The second way our body helps create a victim consciousness is that
to fully use the body as the creative tool that it is, we must learn
how to use it. We each need to be given a safe space to be allowed
to experience the range of what is possible in and with the body.
But each society, family and social structure has its way of
allowing the body to be used or not used. As such, there are aspects
of our
creative power and creative
ability we never tap into simply
because we have never been given the safe space to experience what
our body can do, experiment with how and what it senses and how it
response to what it senses to convert it into creative action. Here
again, by not experiencing the full range of
creative power and creative
ability to us, we become victim of situations in which we could
otherwise creatively respond.
Mental aspect
(Top):
The main way we develop a victim consciousness is that our
consciousness comes to believe we are our bodies and gives itself an
identity because of the experience we have in the body.
Consciousness defines itself by the experiences it has. Since we
forget our
transcendental mind and so many of our early experiences
are of the body, we identify with the body and treat aspects of our
consciousness as if it functioned as the body.
How this works is relativity quite simple. The brain of the body is
the central processing station for all the sensors the body possess.
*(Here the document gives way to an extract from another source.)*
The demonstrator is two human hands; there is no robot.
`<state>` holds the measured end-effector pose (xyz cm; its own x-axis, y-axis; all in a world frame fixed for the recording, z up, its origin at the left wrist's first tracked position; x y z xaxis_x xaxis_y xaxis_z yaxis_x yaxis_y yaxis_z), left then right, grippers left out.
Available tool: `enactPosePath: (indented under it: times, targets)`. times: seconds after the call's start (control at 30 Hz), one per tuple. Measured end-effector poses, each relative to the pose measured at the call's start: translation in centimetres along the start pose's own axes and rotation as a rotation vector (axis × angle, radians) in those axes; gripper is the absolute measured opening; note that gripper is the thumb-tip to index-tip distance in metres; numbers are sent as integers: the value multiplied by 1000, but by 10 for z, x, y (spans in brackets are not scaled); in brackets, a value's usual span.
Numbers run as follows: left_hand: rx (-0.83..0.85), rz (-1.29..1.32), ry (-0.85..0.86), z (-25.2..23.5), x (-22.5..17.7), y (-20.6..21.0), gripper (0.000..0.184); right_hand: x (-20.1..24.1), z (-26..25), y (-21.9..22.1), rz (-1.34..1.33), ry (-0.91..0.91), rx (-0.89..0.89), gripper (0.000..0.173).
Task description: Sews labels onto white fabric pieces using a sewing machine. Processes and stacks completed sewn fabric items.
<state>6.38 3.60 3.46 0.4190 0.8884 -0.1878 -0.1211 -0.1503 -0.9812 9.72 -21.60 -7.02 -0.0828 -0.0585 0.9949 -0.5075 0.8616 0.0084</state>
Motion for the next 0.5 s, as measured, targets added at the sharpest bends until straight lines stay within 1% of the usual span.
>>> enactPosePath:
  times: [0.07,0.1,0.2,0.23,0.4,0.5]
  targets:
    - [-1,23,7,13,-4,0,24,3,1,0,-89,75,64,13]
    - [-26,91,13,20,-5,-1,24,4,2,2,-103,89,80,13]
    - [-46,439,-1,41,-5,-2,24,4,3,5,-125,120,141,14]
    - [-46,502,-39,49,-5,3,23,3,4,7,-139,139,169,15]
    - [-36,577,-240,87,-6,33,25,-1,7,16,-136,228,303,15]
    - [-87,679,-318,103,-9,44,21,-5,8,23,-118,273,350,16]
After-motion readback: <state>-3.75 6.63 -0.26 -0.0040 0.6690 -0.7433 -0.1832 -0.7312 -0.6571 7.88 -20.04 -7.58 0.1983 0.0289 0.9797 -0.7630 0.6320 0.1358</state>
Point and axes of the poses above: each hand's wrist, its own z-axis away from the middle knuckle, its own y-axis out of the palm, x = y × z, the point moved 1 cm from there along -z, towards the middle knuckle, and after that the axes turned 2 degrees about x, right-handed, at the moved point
It is the brain that assimilates and integrates all the sensor input
of the body into a composite picture of the condition of the body
and its environment. The brain’s primary function is to assimilate
all the sensory input to protect and regulate the body and assist
the body in living its physical existence.
Human experience has shown that individuals with dis-functional
brains, will not exhibit the type and kind of awareness and mental
capabilities that we consider as being a normal human. Hence the
brain is seen as the location of where our consciousness and
mind
reside. It is seen as the center of our thinking and seemingly our
awareness. Quite naturally, we associate our mind, that thinking,
judging and analyzing part of our consciousness with the brain and
head and attach the identity our consciousness forms about itself,
the
ego, to the body and the functions of the brain and its sensory
input. Our mind believe it is the experience of its sensors and our
ego comes to believe it is the experiences it has had.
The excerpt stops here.